The findings may help identify individuals at high risk of severe illness early in their hospitalization and suggest drugs to treat COVID-19.
Researchers examined 113 patients admitted to Yale New Haven Hospital, and analyzed the varying immune system responses they exhibited during their hospital stay, from admittance to discharge or death. They found that all patients shared a common COVID-19 “signature” in immune system activity early in the course of disease. But those who experienced only moderate symptoms exhibited diminishing immune system responses and viral load over time. Patients who went on to develop severe cases of the disease showed no decrease in viral load or immune system reaction, and many of the immune signals in these patients accelerated.
But even in the early course of treatment, researchers found indicators that predicted which patients were at greatest risk of developing severe forms of the illness.
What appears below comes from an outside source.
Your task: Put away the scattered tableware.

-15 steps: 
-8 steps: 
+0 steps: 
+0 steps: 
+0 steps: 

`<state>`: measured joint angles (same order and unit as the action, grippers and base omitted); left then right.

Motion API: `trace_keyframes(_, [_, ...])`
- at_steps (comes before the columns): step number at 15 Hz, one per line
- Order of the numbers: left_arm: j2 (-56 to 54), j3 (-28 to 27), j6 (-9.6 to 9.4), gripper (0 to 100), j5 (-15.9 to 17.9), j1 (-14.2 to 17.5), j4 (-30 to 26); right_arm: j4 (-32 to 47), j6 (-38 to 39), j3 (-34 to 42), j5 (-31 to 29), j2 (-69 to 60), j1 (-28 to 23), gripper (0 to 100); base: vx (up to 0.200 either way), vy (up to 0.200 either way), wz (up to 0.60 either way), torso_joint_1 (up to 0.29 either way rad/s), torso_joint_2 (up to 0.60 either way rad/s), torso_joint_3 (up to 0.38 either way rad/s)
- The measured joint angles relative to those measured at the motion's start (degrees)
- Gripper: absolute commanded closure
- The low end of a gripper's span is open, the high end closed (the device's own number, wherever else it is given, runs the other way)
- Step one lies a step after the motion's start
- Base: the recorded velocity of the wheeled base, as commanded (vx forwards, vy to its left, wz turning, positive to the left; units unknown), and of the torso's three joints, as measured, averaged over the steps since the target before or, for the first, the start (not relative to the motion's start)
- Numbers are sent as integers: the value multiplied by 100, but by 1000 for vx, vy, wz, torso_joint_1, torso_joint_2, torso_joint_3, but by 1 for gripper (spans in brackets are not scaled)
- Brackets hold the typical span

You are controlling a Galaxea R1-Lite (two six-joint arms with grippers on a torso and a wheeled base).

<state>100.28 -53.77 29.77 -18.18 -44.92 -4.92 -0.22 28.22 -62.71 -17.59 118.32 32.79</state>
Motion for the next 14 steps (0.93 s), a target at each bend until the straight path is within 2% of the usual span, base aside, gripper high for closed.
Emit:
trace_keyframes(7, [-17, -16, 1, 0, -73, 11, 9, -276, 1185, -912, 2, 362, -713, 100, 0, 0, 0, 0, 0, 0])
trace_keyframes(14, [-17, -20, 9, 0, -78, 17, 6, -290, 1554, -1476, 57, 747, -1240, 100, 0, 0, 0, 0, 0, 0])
“We were able to pull out signatures of disease risk,” said senior author Akiko Iwasaki, the Waldemar Von Zedtwitz Professor of Immunobiology and Molecular, Cellular and Developmental Biology and investigator for the Howard Hughes Medical Institute.
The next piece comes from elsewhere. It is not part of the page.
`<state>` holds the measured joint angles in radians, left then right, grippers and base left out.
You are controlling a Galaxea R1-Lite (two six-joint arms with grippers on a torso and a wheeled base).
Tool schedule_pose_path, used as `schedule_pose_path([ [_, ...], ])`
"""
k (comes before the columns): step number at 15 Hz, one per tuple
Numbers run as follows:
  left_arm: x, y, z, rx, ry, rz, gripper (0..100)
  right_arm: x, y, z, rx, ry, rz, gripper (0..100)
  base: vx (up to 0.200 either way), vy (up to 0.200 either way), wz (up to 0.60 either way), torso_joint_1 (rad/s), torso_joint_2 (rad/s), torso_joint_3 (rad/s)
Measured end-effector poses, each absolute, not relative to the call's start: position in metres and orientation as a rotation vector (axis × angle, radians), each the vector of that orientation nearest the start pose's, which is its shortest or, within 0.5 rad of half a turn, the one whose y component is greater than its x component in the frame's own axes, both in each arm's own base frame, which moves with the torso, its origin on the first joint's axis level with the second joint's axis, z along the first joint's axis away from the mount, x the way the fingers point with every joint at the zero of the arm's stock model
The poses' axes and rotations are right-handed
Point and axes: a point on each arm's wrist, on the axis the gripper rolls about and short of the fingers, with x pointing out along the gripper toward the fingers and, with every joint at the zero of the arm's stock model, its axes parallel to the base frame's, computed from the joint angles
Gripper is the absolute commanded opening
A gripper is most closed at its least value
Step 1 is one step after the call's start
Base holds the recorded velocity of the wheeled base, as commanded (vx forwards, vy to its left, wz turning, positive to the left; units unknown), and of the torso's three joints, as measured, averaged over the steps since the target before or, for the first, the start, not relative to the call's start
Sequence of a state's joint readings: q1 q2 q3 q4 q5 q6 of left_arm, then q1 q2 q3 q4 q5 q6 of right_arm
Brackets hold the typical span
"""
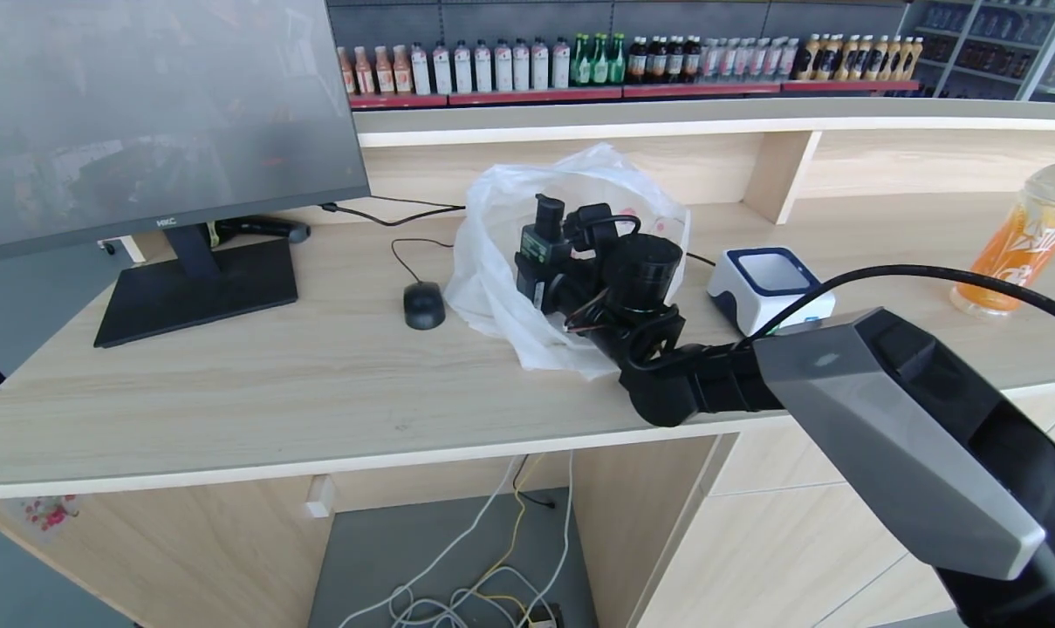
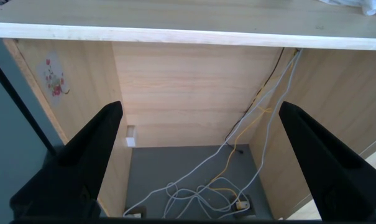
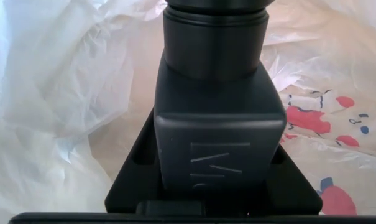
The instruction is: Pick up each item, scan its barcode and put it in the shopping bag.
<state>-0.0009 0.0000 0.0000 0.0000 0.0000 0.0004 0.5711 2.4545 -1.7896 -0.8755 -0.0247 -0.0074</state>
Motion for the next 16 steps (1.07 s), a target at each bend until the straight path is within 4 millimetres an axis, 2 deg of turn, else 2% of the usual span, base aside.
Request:
schedule_pose_path([
  [13,-0.023,0.000,0.075,0.000,0.000,-0.001,100,0.434,0.284,0.152,0.035,-0.199,0.550,0,0.000,0.000,0.00,0.000,0.00,0.000],
  [14,-0.023,0.000,0.075,0.000,0.000,-0.001,100,0.434,0.284,0.151,0.035,-0.197,0.551,100,0.000,0.000,0.00,0.000,0.00,0.000],
  [16,-0.023,0.000,0.075,0.000,0.000,-0.001,100,0.435,0.284,0.149,0.033,-0.187,0.551,100,0.000,0.000,0.00,0.000,0.00,0.000],
])
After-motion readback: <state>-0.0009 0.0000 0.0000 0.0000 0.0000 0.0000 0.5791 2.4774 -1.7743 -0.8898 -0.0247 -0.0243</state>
Researchers had known that the immune system unleashed a massive and damaging “cytokine storm” in severe cases of COVID-19. But the specific elements of the immune system response most responsible for the damage were unknown.
The Yale analysis found some intriguing links to poor outcomes. Curiously, said researchers, one risk factor was the presence of alpha interferon, a cytokine mobilized to combat viral pathogens such as the flu virus. However, COVID-19 patients with high levels of alpha interferon fared worse than those with low levels.
“This virus just doesn’t seem to care about alpha interferon,” Iwasaki said. “The cytokine appears to be hurting, not helping.”
Another early prognosticator of poor outcomes is activation of the inflammasome, a complex of proteins that detects pathogens and triggers an inflammatory response to infection. Inflammasome activation was linked to poor outcomes and death in several patients.
Researchers found that people who respond better to the infection tend to express high levels of growth factors, a type of cytokine that repairs tissue damage to the linings of blood vessels and lungs.
Taken together, the data can help predict patients at high risk of poor outcomes, the authors said.